Most landlords in Poland have opted to use the Occasional Lease agreement (Umowa Najmu Okazjonalnego) and abandon the previous Standard Lease Agreement (Umowa Najmu). Why? Let's look at some of the rules unique to each agreement:

Standard Lease agreement

Occasional Lease agreement

From the cheapskate landlord's perspective, it's quite attractive to subject potential tenants to literal serfdom and have greater control over how a tenant can stay. The only possible leeway that the tenant has for early termination is by living under broken conditions that directly harm your health or pose a danger to your life. That's great, I have to allow myself to be in danger, wait for things to go real bad, wait for my personal health & hygiene to degrade as a result of defects, wait for the faucet to faucet to break, etc.. just so that I can leave without a lawsuit. And even then landlords will fight you over what is considered "dangerous", "broken", "defective". "See? The toilet contains 0.00001ml of water, you can still flush!". That, or they'll mysteriously become blind in the face of visibly apparent mold spots across walls.

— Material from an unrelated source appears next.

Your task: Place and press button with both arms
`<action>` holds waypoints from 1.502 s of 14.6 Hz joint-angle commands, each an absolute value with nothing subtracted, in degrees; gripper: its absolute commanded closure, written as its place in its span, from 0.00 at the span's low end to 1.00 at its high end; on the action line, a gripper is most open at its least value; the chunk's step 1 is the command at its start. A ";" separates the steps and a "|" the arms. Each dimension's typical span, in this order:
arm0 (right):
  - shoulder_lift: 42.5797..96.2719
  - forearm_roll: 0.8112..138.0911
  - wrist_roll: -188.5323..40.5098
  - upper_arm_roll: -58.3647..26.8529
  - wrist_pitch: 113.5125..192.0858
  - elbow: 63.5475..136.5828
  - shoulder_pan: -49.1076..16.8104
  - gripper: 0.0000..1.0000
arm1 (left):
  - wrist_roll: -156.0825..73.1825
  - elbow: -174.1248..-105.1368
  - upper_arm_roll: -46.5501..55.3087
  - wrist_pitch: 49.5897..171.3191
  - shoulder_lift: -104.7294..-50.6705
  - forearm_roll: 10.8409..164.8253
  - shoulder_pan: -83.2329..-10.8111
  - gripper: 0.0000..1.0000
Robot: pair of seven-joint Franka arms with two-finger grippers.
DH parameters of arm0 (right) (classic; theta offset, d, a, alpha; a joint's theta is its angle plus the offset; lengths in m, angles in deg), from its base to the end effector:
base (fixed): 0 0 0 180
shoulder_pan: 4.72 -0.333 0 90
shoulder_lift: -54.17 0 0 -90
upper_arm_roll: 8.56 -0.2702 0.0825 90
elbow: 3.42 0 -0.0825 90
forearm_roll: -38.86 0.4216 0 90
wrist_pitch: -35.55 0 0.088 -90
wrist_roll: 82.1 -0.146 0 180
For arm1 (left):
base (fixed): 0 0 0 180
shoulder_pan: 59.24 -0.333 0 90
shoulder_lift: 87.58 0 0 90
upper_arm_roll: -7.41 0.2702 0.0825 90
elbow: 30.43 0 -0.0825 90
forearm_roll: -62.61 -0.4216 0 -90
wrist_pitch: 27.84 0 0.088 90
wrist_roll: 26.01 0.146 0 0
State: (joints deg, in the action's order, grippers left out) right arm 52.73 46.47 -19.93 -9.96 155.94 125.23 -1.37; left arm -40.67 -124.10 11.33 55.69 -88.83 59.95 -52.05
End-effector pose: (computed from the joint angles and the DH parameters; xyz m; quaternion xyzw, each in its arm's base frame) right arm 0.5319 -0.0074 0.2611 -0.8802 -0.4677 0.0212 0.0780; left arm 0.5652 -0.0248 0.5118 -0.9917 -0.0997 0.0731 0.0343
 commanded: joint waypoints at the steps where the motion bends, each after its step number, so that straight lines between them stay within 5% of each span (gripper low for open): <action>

Another important issue is the requirement to provide a "move-out address" part. To reiterate what this means for the tenant, you have to either know someone already who owns a property for them to "willingly" take you if you need to move out or buy a fake declaration, but if you do, you run the risk of a lawsuit:

If, when concluding an occasional lease agreement, the tenant "buys" from the owner of another property his declaration of consent to the tenant and the persons living with him living in his premises in the event of enforcement of the obligation to vacate the premises without a real possibility of moving, this can be treated at least as misleading the lessor - Piotr Jarzyński, a lawyer from the Jarzyński & Wspólnicy Law Firm, tells Prawo.pl. He emphasizes that landlords should carefully verify the statements of both the tenant and the owner of the premises in which he will be able to live in the event of enforcement of the obligation to vacate the premises. The landlord may also expect the tenant to allow him to talk to the owner of the premises to which he is to move.

"Jednak eksmisja na bruk?" excerpt from Prawo.pl machine translated to English.

This ESSENTIALLY is a very effective way to not rent out to foreigners who don't have friends/family that already live in Poland and own a property. How the hell are you supposed to already know someone with bought property to move in to a rental property in the first place?

A Polish reader who has never set foot beyond their dzielnicy, never mind their inherited homes, might say "well why don't you just use services that give you a notarized copy of a real residential address like Okazjonalny.info?". To that I respond with a question: If I have to rent out a place, with ridiculous inflated prices (where the MINIMUM wage is literally less than AVERAGE cost of rent), on top of that pay an equally ridiculous deposit, and then have to pay 400 PLN for a bogus address that which is probably a legal gray area that landlords have already caught on to, every time I want to move to a new place, then doesn't that suggest a greater problem at play?

The government of course, does nothing to combat this landlord power play nonsense. Instead, it champions it. Talk about being "civilized".

To all landlords leeching off of tenants and calling it "entrepreneurship", providing less than minimal servicing because you think that rent only covers property access, that are hard at work to cut corners and minimize costs and hardly working to get shit fixed, you're a parasite, you have a skill issue, get a job.